Syifa sekarang beristirahat di dalam kamar, tetapi Muthia masih belum berani untuk masuk ke dalam kamar itu lagi. Dia duduk termangu di ruang UKS setelah kakinya yang tertusuk pecahan kaca diobati dengan cermat oleh perawat. Muthia merasakan getaran guncangan yang dahsyat, menyisakan trauma mendalam di dalam dirinya. Ranjang dingin di ruang UKS menjadi tempatnya merenung dan memproses kengerian yang baru saja dialaminya.
Perawat di sana, Bu Endah, mendekatinya dengan penuh empati. “Minumlah, kamu akan lebih tenang,” ujarnya sambil memberikan segelas teh hangat kepada Muthia. Gadis itu menerima gelas dengan gemetar, merasa keraguan dan ketidakpastian menghantui pikirannya.
“Luka itu, sangat mirip dengan luka yang Nia dapatkan setengah tahun lalu. Apa kamu juga bertemu dengan makhluk yang sama?” tanya Bu Endah penasaran, mencoba menggali informasi dari Muthia yang terlihat sedang dalam keadaan guncangan.
Muthia melirik ke arah Bu Endah, mengangkat alisnya dengan penuh keheranan. “Maksud Bu Endah, apakah makhluk yang memiliki mata merah?”
Bu Endah mengangguk dengan serius. “Benar. Dahulu, ada anak yang bernama Nia yang juga menempati kamar yang sama denganmu. Dia mengalami kejadian yang persis sama sepertimu, melihat makhluk dengan mata merah. Kemudian, dia mendapatkan luka bakar berbentuk telapak tangan di tubuhnya.”
Muthia menunduk merenung, mencoba mencerna informasi yang baru saja dia terima. Kengerian yang tadi dialaminya menjadi semakin nyata, dan kisah seram tentang kamar itu terasa semakin terkait dengan kejadian-kejadian yang dialaminya sendiri. Gemetar, dia terus memikirkan apa yang sebenarnya terjadi di pesantren ini dan mengapa makhluk tersebut tampaknya memiliki keinginan yang gelap.

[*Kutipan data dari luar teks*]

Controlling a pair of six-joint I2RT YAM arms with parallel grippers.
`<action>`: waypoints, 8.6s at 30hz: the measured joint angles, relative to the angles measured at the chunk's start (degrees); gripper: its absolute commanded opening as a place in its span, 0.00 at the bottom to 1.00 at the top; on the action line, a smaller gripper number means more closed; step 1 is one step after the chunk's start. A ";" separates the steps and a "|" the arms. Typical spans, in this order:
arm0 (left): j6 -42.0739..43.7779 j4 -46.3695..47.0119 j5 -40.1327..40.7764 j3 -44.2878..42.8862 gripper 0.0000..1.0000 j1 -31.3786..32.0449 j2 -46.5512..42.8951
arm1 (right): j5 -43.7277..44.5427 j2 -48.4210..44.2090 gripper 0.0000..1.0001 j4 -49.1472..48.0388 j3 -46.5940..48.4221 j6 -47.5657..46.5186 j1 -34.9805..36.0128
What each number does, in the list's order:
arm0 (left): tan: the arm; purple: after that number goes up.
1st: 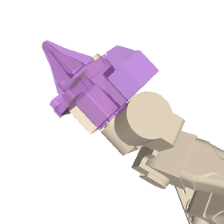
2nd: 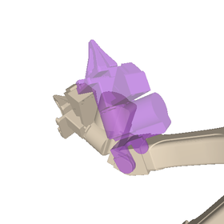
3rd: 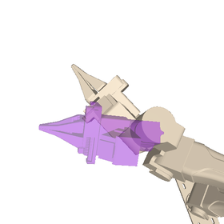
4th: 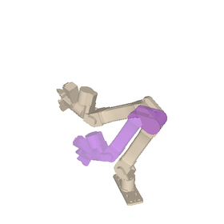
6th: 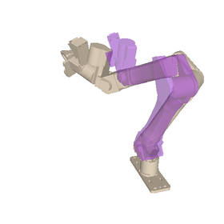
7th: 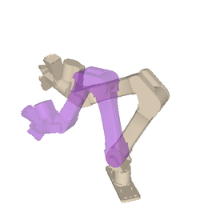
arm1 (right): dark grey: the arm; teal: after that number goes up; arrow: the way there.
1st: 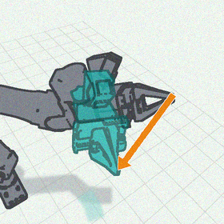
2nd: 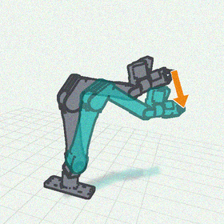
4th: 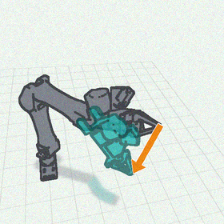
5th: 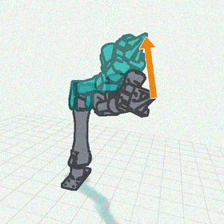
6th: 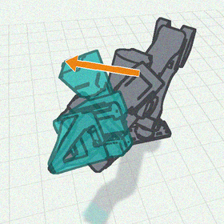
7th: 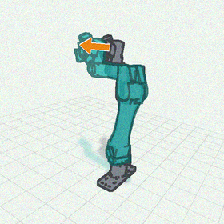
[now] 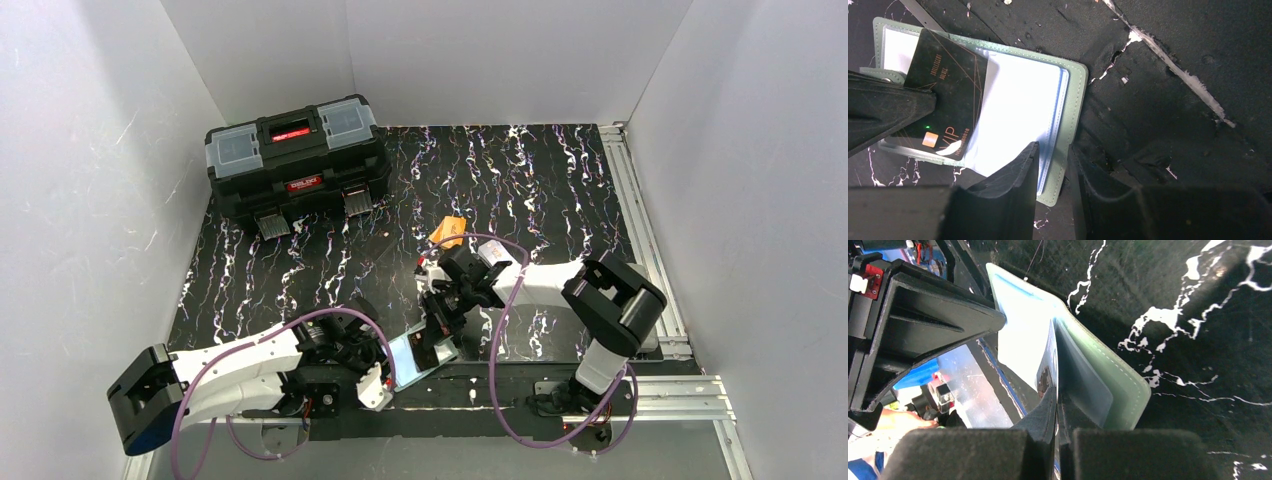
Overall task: Put the credit cards into the card holder
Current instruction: Insert the credit card into the card holder, then pick up the credit card from the center of the board.
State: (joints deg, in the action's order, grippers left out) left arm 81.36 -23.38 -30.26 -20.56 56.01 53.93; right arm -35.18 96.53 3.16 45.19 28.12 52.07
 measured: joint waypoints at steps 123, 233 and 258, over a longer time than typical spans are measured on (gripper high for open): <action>-4.92 12.09 1.25 7.19 0.19 1.22 -6.45 | 16.20 0.87 0.71 22.25 15.10 -10.10 13.77; -41.94 20.63 12.20 -39.39 0.45 -23.69 32.35 | 10.27 10.29 0.78 18.60 37.16 -2.40 -32.63; -51.76 9.20 5.99 -68.57 0.43 -25.90 66.62 | 4.70 22.45 0.72 14.38 38.75 3.04 -35.30</action>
State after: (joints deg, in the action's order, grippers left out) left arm 29.61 -14.17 -24.27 -89.12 30.11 120.55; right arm -30.48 118.98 17.54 83.94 31.16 16.78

Melihat Muthia yang mulai ketakutan, Bu Endah mengelus kepalanya dengan lembut dan berusaha menenangkan gadis itu. “Maaf, Ibu malah bercerita tentang itu. Kyai Rochim tadi sudah melakukan ruqyah ke Syifa dan tempat itu. Insya Allah tidak akan terjadi hal-hal seperti itu lagi. Kyai Rochim memiliki ilmu ruqyah yang tinggi, kamu tidak perlu khawatir,” ujarnya dengan penuh keyakinan, berharap dapat memberikan keberanian kepada Muthia.
“Tapi… siapa makhluk itu?” tanya Muthia dengan suara lirih, masih terbayang-bayang oleh pengalaman menakutkan yang baru saja dialaminya.

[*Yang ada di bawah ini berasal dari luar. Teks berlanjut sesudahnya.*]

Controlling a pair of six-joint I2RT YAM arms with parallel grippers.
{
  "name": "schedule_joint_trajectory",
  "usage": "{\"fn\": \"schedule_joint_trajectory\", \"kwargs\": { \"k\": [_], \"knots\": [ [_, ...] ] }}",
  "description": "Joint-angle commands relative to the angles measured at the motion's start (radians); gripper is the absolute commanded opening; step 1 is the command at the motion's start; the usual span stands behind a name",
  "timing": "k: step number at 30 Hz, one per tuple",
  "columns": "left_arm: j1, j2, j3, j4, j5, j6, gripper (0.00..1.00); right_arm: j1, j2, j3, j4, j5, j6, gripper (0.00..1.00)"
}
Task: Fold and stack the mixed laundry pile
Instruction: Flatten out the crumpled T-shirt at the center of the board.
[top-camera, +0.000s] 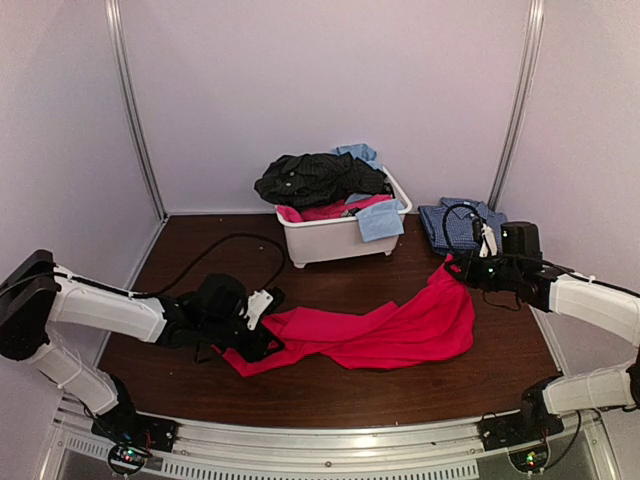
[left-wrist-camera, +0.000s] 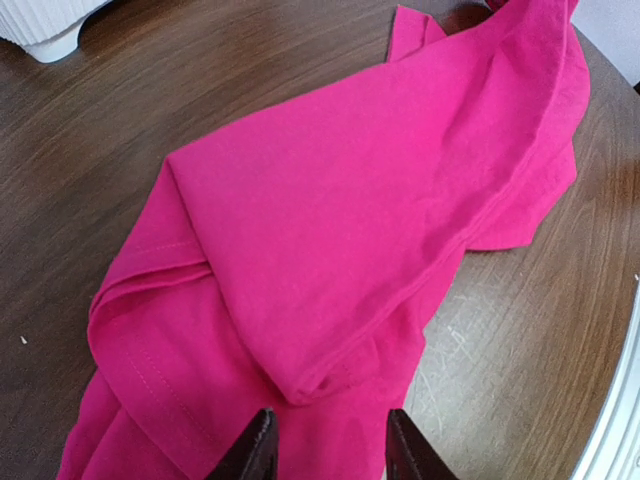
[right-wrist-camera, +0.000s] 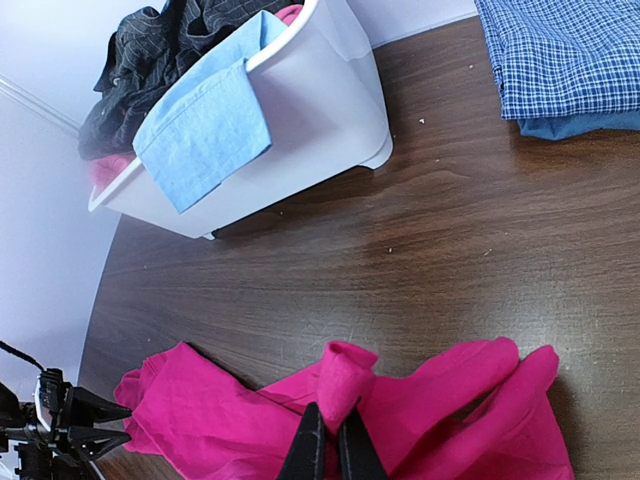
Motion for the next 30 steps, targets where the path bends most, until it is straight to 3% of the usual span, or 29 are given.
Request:
{"fn": "schedule_joint_trajectory", "kwargs": {
  "k": [1,8,12,15,22,30],
  "knots": [
    [-0.004,0.038,-0.006,0.173,-0.021,-0.082,0.37,-0.004,-0.010,0.016,0.014,0.013,-0.001,0.00],
    [-0.006,0.153,0.059,0.176,-0.038,-0.076,0.30,-0.005,-0.025,0.020,-0.004,0.021,-0.007,0.00],
    [-0.005,0.153,0.101,0.139,-0.090,-0.063,0.08,-0.005,-0.029,0.029,-0.014,0.028,-0.017,0.00],
    [0.002,0.083,0.173,0.016,-0.204,-0.007,0.00,-0.008,-0.029,0.084,-0.055,0.073,-0.076,0.00],
    [0.103,-0.065,0.599,-0.458,-0.420,0.229,0.00,-0.044,-0.028,0.406,-0.182,0.176,-0.232,0.00],
    [0.118,-0.086,1.064,-0.720,-0.612,0.460,0.00,-0.044,0.016,0.754,-0.160,0.053,-0.241,0.00]
  ]
}}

“Hmmm… dari cerita Kyai Rochim, mereka adalah jin usil yang ingin membuat santriwati di sini menjadi dengki satu sama lain, dan akhirnya melupakan tujuan mereka untuk belajar Al-Qur’an. Menurut berita dari para santriwati, penghuni kamar itu sering kehilangan hafalan dan kesulitan menghafal ayat, setidaknya sampai sebelum kamu datang,” jelas Bu Endah, berusaha memberikan penjelasan untuk menghilangkan ketakutan Muthia.
Sekarang jelas sudah mengapa Syifa dan Nita malah mengobrol di tengah orang-orang yang sedang menghafal Al-Qur’an. Mereka mulai diganggu ketika malam dan mendapatkan sugesti dari para jin untuk berhenti menghafal ayat-ayat Allah. Dengan begitu, iman mereka semakin tipis, dan akhirnya Syifa yang imannya lemah serta kesadarannya mulai hilang menjadi gampang dirasuki.
Namun, tetap saja pengalaman itu menjadi hal yang tidak akan pernah dilupakan oleh Muthia. Apalagi ini baru hari kedua dia pindah di Pondok Pesantren Hasanah ini.
“Jika kamu banyak berdo’a serta meminta perlindungan Allah, kamu tidak akan mengalami hal-hal mengerikan seperti itu lagi, Muthia. Percayalah dan tingkatkan imanmu,” tambah Bu Endah sambil tersenyum dengan penuh kehangatan, berharap dapat memberikan semangat dan keyakinan kepada Muthia yang masih terguncang oleh kejadian tersebut.